Todo o poder emana do povo”? Aonde, cara-pálida? Todo o poder tem de passar a emanar do povo. Esse descalabro todo não é mais que déficit de democracia. O problema é que não ha memória dela entre nós. O Brasil só conhece déspotas ignorantes e déspotas esclarecidos. As pessoas não sabem exprimir mas essa apatia tem causa. Dentro e fora da política, protagonistas ou “especialistas”, quem pede mais pede o “mais ou menos”, o “semi”, o “misto”. Isso não mobiliza ninguém. Todo mundo sabe que é nada.

Não existe meia democracia! Ou entregamos o poder ao povo, o que não dá para fazer pela metade, ou ele continuará sendo dos bandidos. É simples assim.

A Lava-Jato é o pé enfiado na porta que se entreabriu do crime entrincheirado no estado. Manter mais que duas instâncias de julgamento leva diretamente para onde isso nos trouxe. 28.220 assassinados nos primeiros seis meses deste ano na ponta ensanguentada, e o que Curitiba tem mostrado e Brasília reconfirmado na ponta enlameada da impunidade.
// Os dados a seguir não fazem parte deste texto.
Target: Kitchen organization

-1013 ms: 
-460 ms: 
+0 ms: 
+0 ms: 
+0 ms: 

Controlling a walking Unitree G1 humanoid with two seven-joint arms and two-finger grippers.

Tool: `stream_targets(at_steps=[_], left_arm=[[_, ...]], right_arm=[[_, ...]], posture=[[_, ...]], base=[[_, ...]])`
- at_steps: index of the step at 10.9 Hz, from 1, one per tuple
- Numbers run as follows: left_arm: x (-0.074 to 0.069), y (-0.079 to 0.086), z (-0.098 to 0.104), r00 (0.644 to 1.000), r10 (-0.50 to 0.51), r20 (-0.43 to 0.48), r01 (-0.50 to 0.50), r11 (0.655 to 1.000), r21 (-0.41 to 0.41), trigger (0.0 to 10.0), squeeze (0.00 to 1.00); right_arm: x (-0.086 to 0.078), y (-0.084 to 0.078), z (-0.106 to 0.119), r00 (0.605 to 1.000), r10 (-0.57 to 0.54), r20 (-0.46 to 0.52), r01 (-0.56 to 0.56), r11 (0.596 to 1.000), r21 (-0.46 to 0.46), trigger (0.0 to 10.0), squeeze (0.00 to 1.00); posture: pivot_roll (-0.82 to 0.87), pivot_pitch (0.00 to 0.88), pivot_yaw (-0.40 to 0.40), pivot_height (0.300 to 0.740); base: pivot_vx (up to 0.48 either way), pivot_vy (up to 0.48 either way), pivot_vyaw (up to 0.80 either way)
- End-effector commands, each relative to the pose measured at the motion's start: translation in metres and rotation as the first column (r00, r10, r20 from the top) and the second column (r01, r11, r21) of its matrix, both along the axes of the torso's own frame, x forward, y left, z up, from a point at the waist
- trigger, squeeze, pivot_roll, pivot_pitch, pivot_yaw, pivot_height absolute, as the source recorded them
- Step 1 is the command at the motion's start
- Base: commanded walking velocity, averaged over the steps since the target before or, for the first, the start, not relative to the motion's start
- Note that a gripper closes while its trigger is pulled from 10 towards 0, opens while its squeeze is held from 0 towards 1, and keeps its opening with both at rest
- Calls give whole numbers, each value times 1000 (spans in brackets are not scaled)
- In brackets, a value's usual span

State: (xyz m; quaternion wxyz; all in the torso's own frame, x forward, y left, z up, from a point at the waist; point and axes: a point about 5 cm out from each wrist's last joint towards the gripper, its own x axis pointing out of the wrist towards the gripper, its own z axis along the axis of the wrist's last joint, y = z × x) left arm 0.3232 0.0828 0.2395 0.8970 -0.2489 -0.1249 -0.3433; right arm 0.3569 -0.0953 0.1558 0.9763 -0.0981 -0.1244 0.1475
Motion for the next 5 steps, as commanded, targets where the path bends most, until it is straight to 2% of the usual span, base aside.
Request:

Não haverá remissão sem esse freio.

Mas a Lava-Jato só alcança o produto. Para cuidar da fábrica é preciso mudar o país de dono. A receita é velha e infalível. Para quebrar o poder dos caciques, eleições primárias diretas. Para baixar o custo da participação e amarrar representantes a representados, voto distrital puro. Para submeter uns à vontade dos outros, “recall”. Para ter a lei a nosso favor, referendo dos atos dos legislativos.

E para que nada disso vire golpismo, federalismo. A cada distrito o seu representante. A cada município tudo que pode ser feito num só município (as obras, a educação, a segurança publica, os impostos para esses serviços). Aos estados só o que envolver mais de um município (as estradas, o saneamento). À União só o que não puder ser resolvido pelos outros dois.
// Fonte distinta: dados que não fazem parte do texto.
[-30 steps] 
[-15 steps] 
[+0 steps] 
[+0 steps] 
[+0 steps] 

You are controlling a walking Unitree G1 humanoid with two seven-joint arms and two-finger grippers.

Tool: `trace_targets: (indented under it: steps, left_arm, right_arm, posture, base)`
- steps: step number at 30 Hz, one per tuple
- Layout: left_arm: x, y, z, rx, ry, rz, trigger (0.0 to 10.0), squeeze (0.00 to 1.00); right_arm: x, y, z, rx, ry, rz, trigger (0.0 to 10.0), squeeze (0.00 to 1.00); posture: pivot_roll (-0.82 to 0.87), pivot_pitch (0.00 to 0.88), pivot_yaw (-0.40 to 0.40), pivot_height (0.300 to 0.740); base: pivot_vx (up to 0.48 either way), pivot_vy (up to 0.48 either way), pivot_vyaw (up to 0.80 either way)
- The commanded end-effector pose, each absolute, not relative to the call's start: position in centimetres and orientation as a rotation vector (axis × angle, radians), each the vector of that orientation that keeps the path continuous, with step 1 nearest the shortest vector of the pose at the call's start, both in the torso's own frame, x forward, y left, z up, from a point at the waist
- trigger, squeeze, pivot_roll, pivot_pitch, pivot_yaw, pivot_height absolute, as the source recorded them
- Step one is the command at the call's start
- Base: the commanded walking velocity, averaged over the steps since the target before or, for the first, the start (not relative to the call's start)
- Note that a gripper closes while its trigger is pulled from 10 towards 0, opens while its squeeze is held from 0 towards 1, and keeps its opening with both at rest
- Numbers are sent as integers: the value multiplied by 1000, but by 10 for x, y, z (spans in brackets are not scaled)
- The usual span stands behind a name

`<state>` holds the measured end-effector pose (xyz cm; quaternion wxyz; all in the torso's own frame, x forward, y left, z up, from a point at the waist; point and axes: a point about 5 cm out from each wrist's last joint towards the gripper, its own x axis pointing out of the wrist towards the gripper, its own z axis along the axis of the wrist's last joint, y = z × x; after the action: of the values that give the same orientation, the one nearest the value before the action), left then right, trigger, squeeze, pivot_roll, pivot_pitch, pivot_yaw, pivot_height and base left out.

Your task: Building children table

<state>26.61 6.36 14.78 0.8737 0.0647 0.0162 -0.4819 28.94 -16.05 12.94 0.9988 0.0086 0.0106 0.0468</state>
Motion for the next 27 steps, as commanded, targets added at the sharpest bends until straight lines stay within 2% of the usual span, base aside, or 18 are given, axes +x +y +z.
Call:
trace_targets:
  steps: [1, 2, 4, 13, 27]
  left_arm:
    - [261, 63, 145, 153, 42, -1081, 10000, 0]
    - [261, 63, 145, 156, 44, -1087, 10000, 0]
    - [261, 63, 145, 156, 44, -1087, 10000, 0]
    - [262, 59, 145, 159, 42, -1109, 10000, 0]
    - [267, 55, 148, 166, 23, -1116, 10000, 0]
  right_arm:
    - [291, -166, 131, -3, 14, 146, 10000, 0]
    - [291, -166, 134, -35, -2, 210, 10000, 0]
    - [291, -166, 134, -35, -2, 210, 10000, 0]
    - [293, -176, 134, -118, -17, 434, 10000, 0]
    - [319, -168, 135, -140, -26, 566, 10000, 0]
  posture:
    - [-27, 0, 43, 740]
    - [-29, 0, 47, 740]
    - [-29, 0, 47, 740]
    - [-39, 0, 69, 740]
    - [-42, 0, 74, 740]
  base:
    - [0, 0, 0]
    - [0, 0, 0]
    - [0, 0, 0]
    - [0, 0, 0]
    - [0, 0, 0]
É infalível. Com cada um cuidando da sua casa a roubalheira cai a zero. Você fica à prova de Trump. O erro passa a se chamar experiência.
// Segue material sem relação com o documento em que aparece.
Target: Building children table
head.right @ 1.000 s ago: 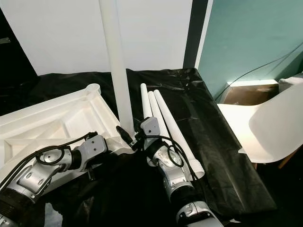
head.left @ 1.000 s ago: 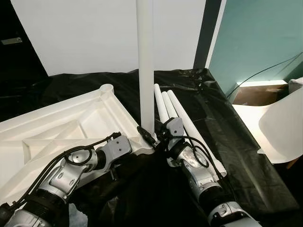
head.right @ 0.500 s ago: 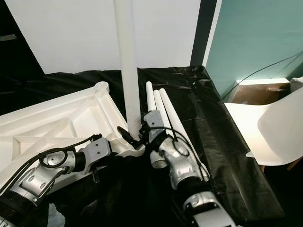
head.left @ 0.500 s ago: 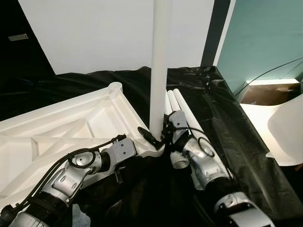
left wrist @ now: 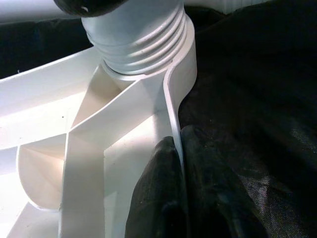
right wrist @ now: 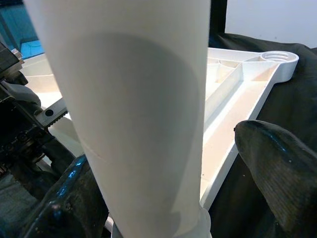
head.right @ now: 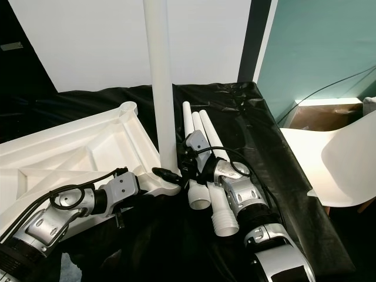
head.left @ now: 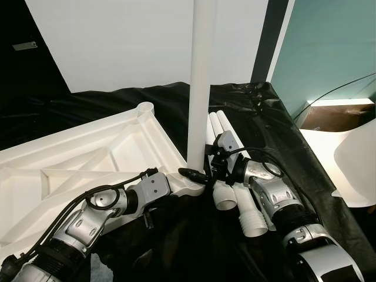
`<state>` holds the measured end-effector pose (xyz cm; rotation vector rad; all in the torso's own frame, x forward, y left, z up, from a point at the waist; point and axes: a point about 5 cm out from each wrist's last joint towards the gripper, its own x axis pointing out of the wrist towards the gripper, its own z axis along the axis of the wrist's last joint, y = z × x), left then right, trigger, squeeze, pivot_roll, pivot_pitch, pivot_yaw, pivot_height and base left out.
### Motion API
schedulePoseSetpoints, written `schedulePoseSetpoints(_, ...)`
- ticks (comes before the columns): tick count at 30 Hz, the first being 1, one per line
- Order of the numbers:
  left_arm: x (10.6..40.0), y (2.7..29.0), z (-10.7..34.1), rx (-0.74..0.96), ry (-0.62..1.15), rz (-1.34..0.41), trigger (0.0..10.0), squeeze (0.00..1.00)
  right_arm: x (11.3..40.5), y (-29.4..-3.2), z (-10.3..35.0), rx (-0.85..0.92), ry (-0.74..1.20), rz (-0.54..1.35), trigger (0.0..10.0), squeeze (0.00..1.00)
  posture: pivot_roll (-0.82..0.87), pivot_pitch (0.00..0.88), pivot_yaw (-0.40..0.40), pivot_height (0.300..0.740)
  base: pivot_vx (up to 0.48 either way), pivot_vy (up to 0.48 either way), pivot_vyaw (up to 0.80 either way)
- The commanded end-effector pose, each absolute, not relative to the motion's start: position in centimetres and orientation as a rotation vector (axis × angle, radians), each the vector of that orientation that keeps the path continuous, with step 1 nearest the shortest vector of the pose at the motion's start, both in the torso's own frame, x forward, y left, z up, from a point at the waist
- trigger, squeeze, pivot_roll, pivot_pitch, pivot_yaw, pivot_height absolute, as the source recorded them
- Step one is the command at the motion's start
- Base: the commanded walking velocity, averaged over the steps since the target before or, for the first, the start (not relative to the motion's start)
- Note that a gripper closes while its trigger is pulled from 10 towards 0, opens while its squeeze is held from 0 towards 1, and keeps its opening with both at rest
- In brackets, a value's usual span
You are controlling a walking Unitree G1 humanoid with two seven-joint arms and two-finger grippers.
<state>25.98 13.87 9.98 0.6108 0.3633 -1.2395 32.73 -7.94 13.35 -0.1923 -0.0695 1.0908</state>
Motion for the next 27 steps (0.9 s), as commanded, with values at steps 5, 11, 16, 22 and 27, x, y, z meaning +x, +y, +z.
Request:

Essa nossa crise permanente é filha do “direito adquirivel”. É o privilégio que requer o imobilismo. A vida não. Na meritocracia erro é valor. Você erra, volta, erra de novo, até acertar, e isso não te mata.

A única “cláusula pétrea” deveria ser a que proibe todo tipo de petrificação. Enquanto restar aberta uma única porta para o privilégio o país inteiro entrará na fila, uns comprando, outros vendendo, o resto sangrando. Ladrões, “concurseiros” e escravos. Não ha como evitar. Sem o direito de corrigir cada erro assim que percebido, seremos 210 milhões na mão dos 513, os 513 na mão dos 11, e a Venezuela pairando no horizonte.

Primárias, voto distrital puro, “recall”, referendo. Trocar o poder de dono é a reforma que abre as portas a todas as outras; a revolução em conta gotas, sem sangue e sem dor.